A foghorn or fog signal is a device that uses sound to warn vessels of navigational hazards such as rocky coastlines in foggy conditions. When visual navigation aids such as lighthouses are obscured, foghorns (Swe: mistlur) provide an audible warning of rock outcrops, shoals, headlands, or other dangers to shipping. Audible fog signals have been used in one form or another for hundreds of years, initially, simply bells or gongs struck manually. At some lighthouses, a small cannon was let off periodically to warn away ships. Throughout the 1800s efforts were made to automate the signaling process. However, most lighthouses were still using bells and cannons at the end of the 1800s. A major problem with audible fog signals is that foggy weather conditions usually make it impossible to determine the direction and range to the source of the signal. Besides, the sound of the signals was next to torture to the lighthouse tenders who had to stand the signals for several consecutive days and nights. In 1766, Nidingen Lighthouse, Halland, was provided with a fog bell (Swe: mistsignalklocka) which was struck 4 beats every 30 minutes in foggy conditions. The bell was mounted in a 12 meters (39 ft) high wooden bell tower which also served as a nautical sea mark. In 1869, Vinga Lighthouse became the first lighthouse in Sweden equipped with fog signal cannons (Swe: mistsignalkanon), two cannons. In 1875 Nidingen was provided with three cannons. Later, several different types of steam-powered foghorns were introduced. The Tyfonen and Nautofonen were both developed in the 1920s in Sweden. The Tyfon (meaning typhoon) was invented by Swede Helge Rydberg in 1920 and the “tyfon” generated an audible tone by compressed air forcing diaphragms to vibrate. In 1923, the first Tyfon foghorn was implemented at Hakens Lighthouse on Ven Island. The Nautofon is an electrically powered diaphragm that is set to vibrate through electromagnets. In 1928, the first Nautofon foghorn was implemented at Hållö Lighthouse, Bohuslän. Since the automation of lighthouses became common in the 1960s and 1970s, most older foghorn installations have been removed to avoid the need to run the complex machinery associated with them, and have been replaced with electrically powered diaphragm or compressed air horns.

Lighthouse Structures

Stone

Most Swedish lighthouses are stone structures, usually circular towers. The lighthouse to the left is a circular stone structure and is the Landsort Lighthouse, as seen from an easterly direction, 2013. Image: Wikipedia.

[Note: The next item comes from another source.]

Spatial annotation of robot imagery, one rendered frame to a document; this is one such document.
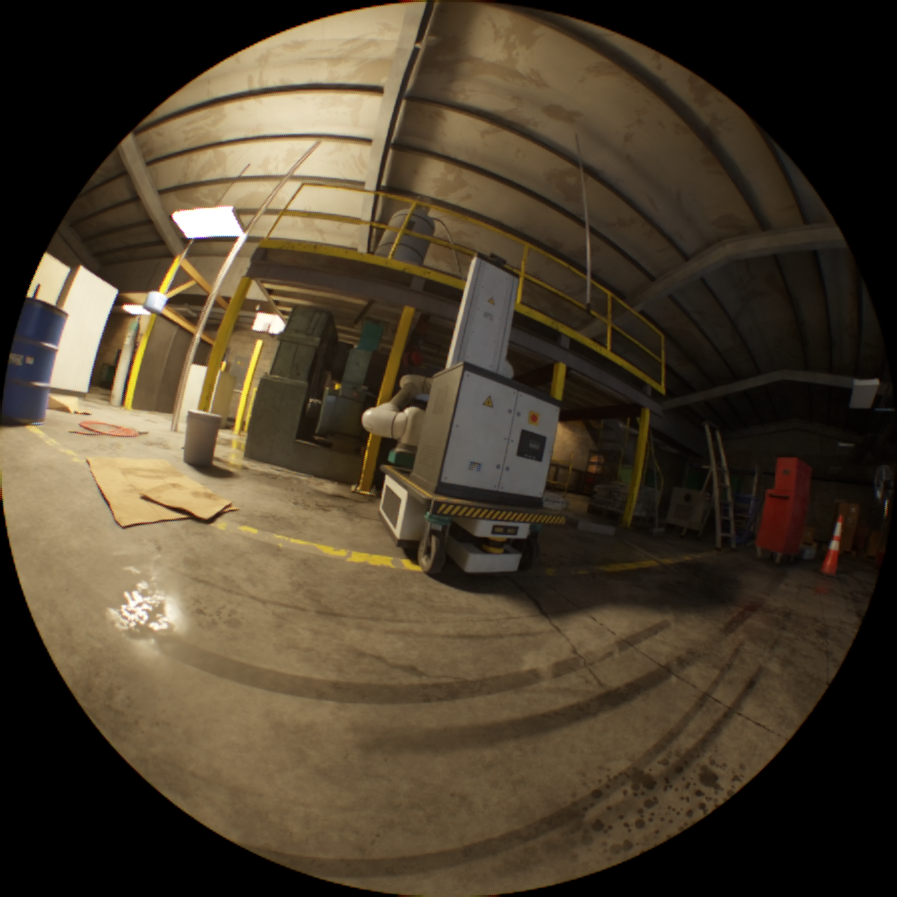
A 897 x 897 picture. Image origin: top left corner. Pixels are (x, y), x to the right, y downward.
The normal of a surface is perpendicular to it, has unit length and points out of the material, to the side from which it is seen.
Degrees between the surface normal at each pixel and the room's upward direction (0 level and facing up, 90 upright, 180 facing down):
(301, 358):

Heidenstam type of lighthouses

During the 1860s and 1870s, many lighthouses in Sweden were constructed as towers made of iron. These iron lighthouses were designed by Swede Gustav von Heidenstam (1822 – 1887) and are known as the Heidenstam lighthouses. From 1849, Gustav von Heidenstam was a lighthouse engineer with the Swedish Royal Board of Pilot Services (Swe: Lotsverket) where he was involved with the work to cover Sweden's coastal areas with lighthouses. In 1858, he was appointed senior lighthouse engineer. Heidenstam designed a new lighthouse structure built of iron consisting of iron pipes, oblique-angled stays, around a central circular iron tower with a spiral staircase up to the top of the construction where the light is. The lantern was powered with clockwork with weights. The great advantage of the Heidenstam lighthouse was that the building parts could be prefabricated and erected very fast at the spot of the lighthouse. The image to the right shows the type of lighthouse known as Heidenstam lighthouses. The lighthouse on the image is the Svenska Högarna Lighthouse, built in 1874, height 18 meters (59 ft). Image: Wikipedia. Gustav von Heidenstam was the father of Verner von Heidenstam (1859–1940), poet, novelist, and laureate of the Nobel Prize in Literature in 1916.

Caisson lighthouses

A caisson lighthouse is a type of lighthouse whose superstructure rests on a concrete caisson developed in the late nineteenth century. Caisson lighthouses usually have living quarters made of cast iron. The caisson lighthouses are built to stand on open waters, on shoals, or close by. The caisson rests on a foundation at the bottom of the sea or lake. The upper part of the caisson is above the surface and the superstructure rests on the caisson. In Sweden, the caisson is usually made on land and transported to the spot where it is immersed. It was foremost caisson lighthouses that replaced the lightvessels in Swedish waters mainly because they were more economical to run than the lightvessels. The image to the right shows a caisson lighthouse, Trubaduren, located south of Vinga in the Gothenburg archipelago. Height: 25.5 m (84 ft). The top part of the caisson is visible, on which the light is built. Image: Wikipedia.

Lightvessels

A lightvessel, or lightship, is a ship that acts as a lighthouse. They were (are) used in waters that are too deep or otherwise unsuitable for lighthouse construction. The type has become largely obsolete nowadays. The 19th century was the main century for the lightvessels. The lightvessel was anchored beside a shoal acting as a lighthouse. A crucial element of lightvessel design is the mounting of a light on a sufficiently tall mast. Initially, this consisted of oil lamps that could be run up the mast and lowered for servicing. Later vessels carried fixed lamps, which were serviced in place. . Fresnel lenses were used as they became available, and many vessels housed these in small versions of the lanterns used on lighthouses. Initially, the hulls were constructed of wood, with lines like those of any other small merchant ship. This proved to be unsatisfactory for a ship that was permanently anchored, the shape of the hull evolved to reduce rolling and pounding. In Sweden, there have been 37 lightvessels but these have gradually been replaced by caisson lighthouses. The lightvessels’ bright red hull is something that unites most lightvessels around the world, for purposes of visibility, and the displaying of the respective station’s name in white upper-case letters on both sides of the hull. The first Swedish lightvessel was the Cyklop which was anchored by the Falsterbo reef in southern Sweden from 1844. The lightvessel Finngrundet was launched in 1903 and during the ice-free part of the winters, she was anchored by the Finngrund banks in the southern part of the Gulf of Bothnia. Initially, her light was powered with kerosene but in 1927, the light was replaced with an AGA beacon. Foghorns were installed at the same time, a “tyfon” (typhoon) as well as a “nautofon” (nautophone). Further modifications in 1940, included the addition of wireless communication along with equipment for her to function as a weather station, and the electrification of her light. Finngrundet was in service until 1969 when she was replaced by an unmanned caisson lighthouse and became a museum ship attached to the Vasa Museum in Stockholm. The vessel’s length is 31 m and she had a crew of 8. The image to the right shows the lightvessel Finngrundet in 1958. Photo Lennart Bergqvist, Image: Marinmuseums arkiv - V17200. In Sweden, the era of lightvessels lasted between 1831 and 1972.